Dynamics of the Kac Ring Model with switching scatterers
Leonid A. Bunimovich, Emilio N. M. Cirillo, Matteo Colangeli, Lamberto Rondoni
TL;DR
The paper extends the classical Kac ring by introducing a Generalized Kac Ring (GKR) with two particle colors and scatterers that evolve via interactions, creating environment-mediated, nonlocal interactions. It establishes a deterministic cellular automaton framework with a rigidity parameter $r$ controlling the environment’s evolution and a selectivity mechanism that drives irreversibility. The authors prove that all trajectories are eventually periodic for any $r>0$ and analyze the resulting attractors, detailing frozen versus oscillating states, with explicit results in the one- and two-particle cases and insights into basins of attraction. This work advances the understanding of how particle–environment feedback can generate energy exchange and nontrivial long-time dynamics, offering a step toward incorporating thermodynamic concepts like equipartition and temperature in interacting, deterministic systems.
Abstract
We introduce a generalized version of the Kac ring model in which particles are of two types, black and white.
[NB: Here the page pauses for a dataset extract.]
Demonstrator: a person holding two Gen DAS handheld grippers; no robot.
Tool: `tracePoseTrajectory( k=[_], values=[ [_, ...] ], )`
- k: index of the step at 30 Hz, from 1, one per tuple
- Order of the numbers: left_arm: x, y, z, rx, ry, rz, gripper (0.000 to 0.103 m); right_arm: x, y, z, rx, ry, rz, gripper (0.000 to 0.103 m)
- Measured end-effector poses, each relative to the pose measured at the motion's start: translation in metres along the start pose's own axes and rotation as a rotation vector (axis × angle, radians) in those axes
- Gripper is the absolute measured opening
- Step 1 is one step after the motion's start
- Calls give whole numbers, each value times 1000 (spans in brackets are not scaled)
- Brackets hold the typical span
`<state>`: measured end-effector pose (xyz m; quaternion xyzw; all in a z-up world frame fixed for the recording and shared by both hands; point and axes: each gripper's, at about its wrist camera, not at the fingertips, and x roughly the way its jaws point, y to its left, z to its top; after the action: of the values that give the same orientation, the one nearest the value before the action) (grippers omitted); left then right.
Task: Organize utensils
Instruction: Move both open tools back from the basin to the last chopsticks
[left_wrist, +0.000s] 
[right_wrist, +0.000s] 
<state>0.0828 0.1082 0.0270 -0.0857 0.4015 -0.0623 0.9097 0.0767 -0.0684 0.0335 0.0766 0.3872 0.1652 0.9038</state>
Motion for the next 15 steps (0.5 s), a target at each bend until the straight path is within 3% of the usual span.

Black particles modify the environment through which all particles move, thereby inducing indirect and potentially long-range interactions among them. Unlike the inert scatterers of Kac's original model, the scatterers in our setting possess internal states that change upon interaction with black particles and can be interpreted as energy levels of the environment. This makes the model self-consistent, as it incorporates a form of particle interactions, mediated by the environment, that drives the system toward some kind of stationary state. Although indirect and long-range interactions do not necessarily promote thermodynamic states, interactions are necessary for energy to be shared among the elementary constituents of matter, enabling the establishment of equipartition, which is a prerequisite for defining temperature. Therefore, our model is one step forward in this direction, elucidating the role of interactions and energy exchange. We prove that any initial state of the system converges to a time periodic state (i.e. a phase space orbit) and describe basins of attraction for some of such asymptotic periodic states.